The network device may be a device for communicating with a mobile device, and the network device may be an Access Point (AP) in a WLAN, a Base Station (BTS) in GSM or CDMA, a Base Station (NodeB, NB) in WCDMA, an evolved Node B (eNB, eNodeB) in LTE, a relay Station, a vehicle-mounted device, a wearable device, a network device or a Base Station (gNB) in an NR network, or a network device in a PLMN network that is evolved in the future, and the like.

In this embodiment of the present application, a network device provides a service for a cell, and a user terminal communicates with the network device through a transmission resource (e.g., a frequency domain and a spectrum resource) used by the cell, where the cell may be a cell corresponding to the network device (e.g., a base station), and the cell may belong to a macro base station or a base station corresponding to a Small cell (Small cell). Here, the small cell may include: urban cells (Metro cells), Micro cells (Micro cells), Pico cells (Pico cells), Femto cells (Femto cells), and the like.

The embodiments of the present application will be described in further detail with reference to the drawings attached hereto. In the drawings and embodiments of the present application, a user terminal (UE) is taken as an example, and a network device is taken as a 5G base station (gNB) as an example. It is to be understood that the embodiments described herein are merely illustrative and explanatory of the application and are not restrictive thereof.

In the application, in the moving process of the UE, a new radio access network device (gNB) serving the UE is a first network device, the UE is switched from an RRC connected state to an RRC inactive state, and a Last radio access network device (Last serving gNB) serving the UE is a second network device. The UE and the network device providing service for the UE have downlink synchronization, receive a broadcast signal of the network device, and interact with the core network through the network device, in particular, interact with a control plane Function, an Access and Mobility Management Function (AMF) of the core network. The AMF is mainly used to provide mobility management and access management functions for users.

Fig. 1 is a schematic flow chart of a UE in an RRC _ INACTIVE state performing radio access network notification area Update (RNAU) in the prior art. As shown in fig. 1, the method mainly comprises the following steps:

s110, when the radio access network notification area Update (RNAU) is required, the UE recovers from the RRC _ INACTIVE state and sends an RRC Connection Resume Request message to the first network device (the newly serving gNB).

S120, the first network device (the newly serving gNB) sends a UE Context Request (Retrieve UE Context Request) message to the second network device (the last serving gNB).

S130, the second network device (the last serving gbb) sends a UE Context feedback (Retrieve UE Context Response) message to the first network device (the new serving gbb).

S140, the first network device (the newly serving gbb) sends the UE back to the RRC _ INACTIVE state.

S150, if the loss of Downlink (DL) user data buffered in the second network device (the last serving gNB) is to be prevented, the first network device (the newly serving gNB) provides a forwarding address to the second network device (the last serving gNB).

S160, the first network device (the newly serving gbb) sends a Path Switch Request (Path Switch Request) message to the AMF.

S170, the AMF sends a Path Switch Request acknowledgement (Path Switch Request Response) message to the first network device (the newly serving gbb).

S180, the first network device (the newly serving gNB) keeps the UE in RRC _ INACTIVE state by sending an RRC Release message with suspend indication.

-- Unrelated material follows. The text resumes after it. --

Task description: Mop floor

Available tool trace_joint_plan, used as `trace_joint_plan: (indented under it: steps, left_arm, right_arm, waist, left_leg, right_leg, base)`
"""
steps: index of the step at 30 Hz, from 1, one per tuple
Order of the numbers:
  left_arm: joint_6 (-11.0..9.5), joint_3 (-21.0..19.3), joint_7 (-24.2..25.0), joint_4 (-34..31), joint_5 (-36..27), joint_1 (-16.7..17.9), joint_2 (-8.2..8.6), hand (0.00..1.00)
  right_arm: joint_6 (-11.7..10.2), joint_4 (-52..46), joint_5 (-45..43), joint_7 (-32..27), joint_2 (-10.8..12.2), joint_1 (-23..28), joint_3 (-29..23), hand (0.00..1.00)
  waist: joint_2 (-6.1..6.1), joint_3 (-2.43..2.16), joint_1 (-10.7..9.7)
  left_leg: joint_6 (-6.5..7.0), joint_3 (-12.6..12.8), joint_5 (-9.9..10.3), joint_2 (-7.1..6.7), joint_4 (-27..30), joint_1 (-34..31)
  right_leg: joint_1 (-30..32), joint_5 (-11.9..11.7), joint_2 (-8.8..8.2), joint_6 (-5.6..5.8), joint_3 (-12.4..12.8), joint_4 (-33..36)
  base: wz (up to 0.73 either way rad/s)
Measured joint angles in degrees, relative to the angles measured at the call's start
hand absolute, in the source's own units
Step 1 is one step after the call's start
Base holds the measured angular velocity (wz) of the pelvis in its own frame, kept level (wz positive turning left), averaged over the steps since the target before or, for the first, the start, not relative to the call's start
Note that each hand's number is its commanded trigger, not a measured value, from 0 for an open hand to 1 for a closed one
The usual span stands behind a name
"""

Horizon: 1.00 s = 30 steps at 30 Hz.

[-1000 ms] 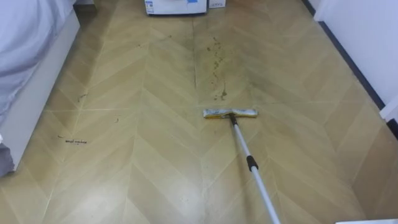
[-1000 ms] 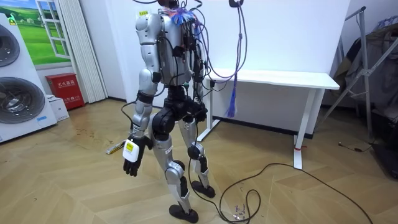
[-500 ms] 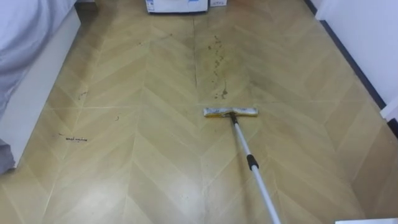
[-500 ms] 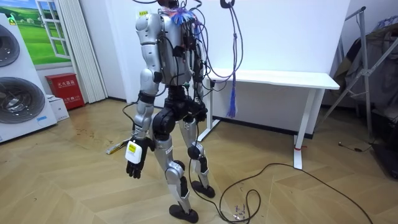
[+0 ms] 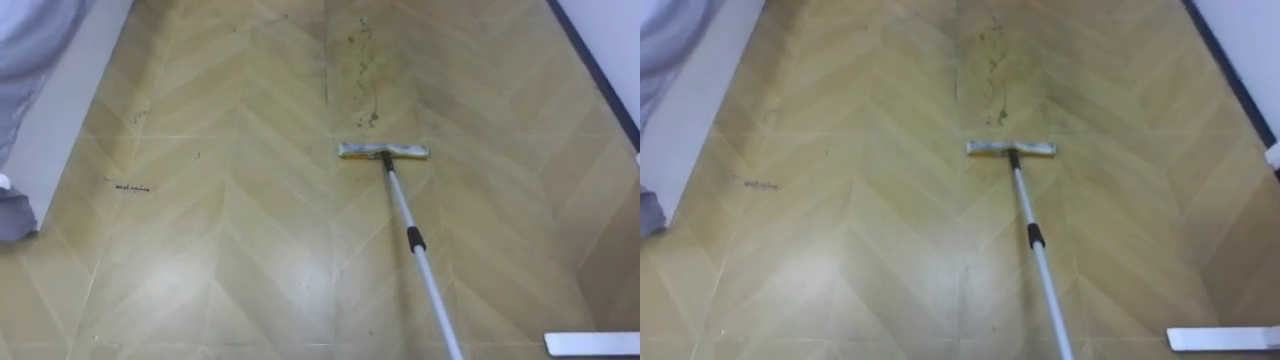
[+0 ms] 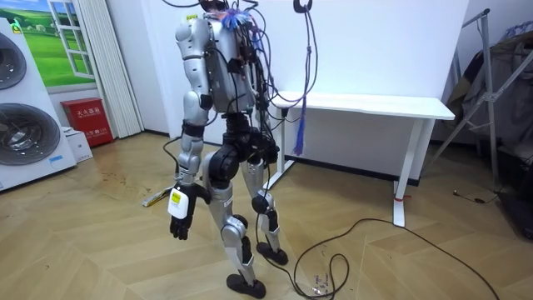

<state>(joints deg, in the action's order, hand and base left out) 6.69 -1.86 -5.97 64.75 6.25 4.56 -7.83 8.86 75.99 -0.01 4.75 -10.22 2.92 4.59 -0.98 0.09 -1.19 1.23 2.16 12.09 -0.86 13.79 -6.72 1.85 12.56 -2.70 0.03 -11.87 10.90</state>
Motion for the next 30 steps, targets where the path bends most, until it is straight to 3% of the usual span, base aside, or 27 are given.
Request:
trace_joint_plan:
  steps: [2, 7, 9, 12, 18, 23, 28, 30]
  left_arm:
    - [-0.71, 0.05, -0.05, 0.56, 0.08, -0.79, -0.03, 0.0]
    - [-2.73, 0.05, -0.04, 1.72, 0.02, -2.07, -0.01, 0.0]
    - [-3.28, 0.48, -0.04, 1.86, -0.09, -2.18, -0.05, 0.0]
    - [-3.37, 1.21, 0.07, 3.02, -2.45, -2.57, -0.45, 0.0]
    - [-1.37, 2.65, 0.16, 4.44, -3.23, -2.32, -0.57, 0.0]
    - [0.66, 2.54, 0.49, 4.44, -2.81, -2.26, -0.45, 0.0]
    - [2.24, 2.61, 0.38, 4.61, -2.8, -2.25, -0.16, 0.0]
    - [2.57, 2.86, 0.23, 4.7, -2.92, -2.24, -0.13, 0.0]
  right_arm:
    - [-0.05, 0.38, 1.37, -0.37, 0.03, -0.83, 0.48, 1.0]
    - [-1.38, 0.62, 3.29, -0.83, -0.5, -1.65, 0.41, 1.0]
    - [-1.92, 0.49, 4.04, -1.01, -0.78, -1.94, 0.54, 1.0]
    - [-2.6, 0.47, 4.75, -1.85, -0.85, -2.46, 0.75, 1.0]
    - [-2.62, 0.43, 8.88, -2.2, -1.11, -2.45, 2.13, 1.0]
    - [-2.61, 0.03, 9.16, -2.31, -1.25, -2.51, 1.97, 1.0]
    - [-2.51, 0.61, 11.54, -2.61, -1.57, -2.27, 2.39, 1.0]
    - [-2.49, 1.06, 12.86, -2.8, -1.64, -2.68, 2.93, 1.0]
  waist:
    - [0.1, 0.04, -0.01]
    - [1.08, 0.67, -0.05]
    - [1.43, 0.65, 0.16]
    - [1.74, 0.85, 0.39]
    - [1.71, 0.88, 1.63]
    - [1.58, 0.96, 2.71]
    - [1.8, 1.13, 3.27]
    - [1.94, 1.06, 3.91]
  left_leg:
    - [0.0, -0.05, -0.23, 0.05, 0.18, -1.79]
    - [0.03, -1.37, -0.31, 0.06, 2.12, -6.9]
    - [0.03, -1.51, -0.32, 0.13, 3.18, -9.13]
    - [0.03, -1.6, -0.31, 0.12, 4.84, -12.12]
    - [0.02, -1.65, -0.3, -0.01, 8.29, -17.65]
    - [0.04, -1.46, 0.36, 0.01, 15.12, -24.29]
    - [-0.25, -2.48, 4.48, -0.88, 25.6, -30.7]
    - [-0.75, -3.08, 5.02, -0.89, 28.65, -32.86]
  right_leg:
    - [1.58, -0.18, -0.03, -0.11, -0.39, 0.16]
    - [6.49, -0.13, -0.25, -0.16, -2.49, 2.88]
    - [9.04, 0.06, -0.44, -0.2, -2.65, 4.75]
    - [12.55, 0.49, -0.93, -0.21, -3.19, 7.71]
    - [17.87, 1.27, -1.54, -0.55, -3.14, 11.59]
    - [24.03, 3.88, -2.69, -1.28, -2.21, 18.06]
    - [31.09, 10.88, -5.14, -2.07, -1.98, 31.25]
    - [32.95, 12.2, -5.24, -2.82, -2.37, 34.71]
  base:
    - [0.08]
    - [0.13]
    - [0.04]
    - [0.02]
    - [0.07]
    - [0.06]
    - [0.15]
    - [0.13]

S190, the first network device (newly serving gbb) triggers the release of UE resources at the second network device (last serving gbb).

For a UE in an RRC _ INACTIVE state for a long time, multiple RANU flows occupy a large amount of overhead of air interface signaling, and multiple interactions also cause a rise in terminal energy consumption, whereas in the prior art, the RANU flow of the UE in the RRC _ INACTIVE state is not limited.

Based on this, the Timer _ RNA and the Path Switch Request number counter Num _ PathSwitchReq are added on the core network side, so as to judge the duration and the number of the RANU, and when the threshold of the counter is reached or the Timer is overtime, the UE is actively released, thereby achieving the purposes of reducing the air interface signaling occupied by the RANU flow and reducing the energy consumption of the terminal.

Referring to fig. 2, the present application discloses a system for managing an inactive wireless connection status of a ue, comprising:

When in the inactive state, the UE disconnects RRC connection with the gNB, but remains in CM _ CONNECTED state on the core network side, and the UE can move within the RNA region without notifying the NG-RAN. When the UE is in RRC _ INACTIVE state, the last serving gNB retains the UE context and the NG connections associated with the UE serving AMF and UPF, as if the UE were in connected state from the core network point of view.

When the UE in RRC _ INACTIVE state moves out of the RNA range, a procedure of radio access network notification area Update (RNAU) is to be initiated, and the specific procedure is described above. When the UE initiates the RNAU procedure, the first network device (the newly serving gbb) sends a Path Switch Request (Path Switch Request) message to the AMF.

In the embodiment of the application, the number of times of receiving the PathSwitch Request is counted by adding a path switching Request counting function Num _ PathSwitch req to the core network side, and the initial count value of the path switching Request counting function Num _ PathSwitch req is 0. And the UE in the RRC _ Inactive state triggers an RNAU process, starts a path switching Request counting function Num _ PathSwitchReq and performs addition processing after the core network AMF receives the PathSwitch Request for the first time, and continues the addition processing after the AMF receives the PathSwitch Request again.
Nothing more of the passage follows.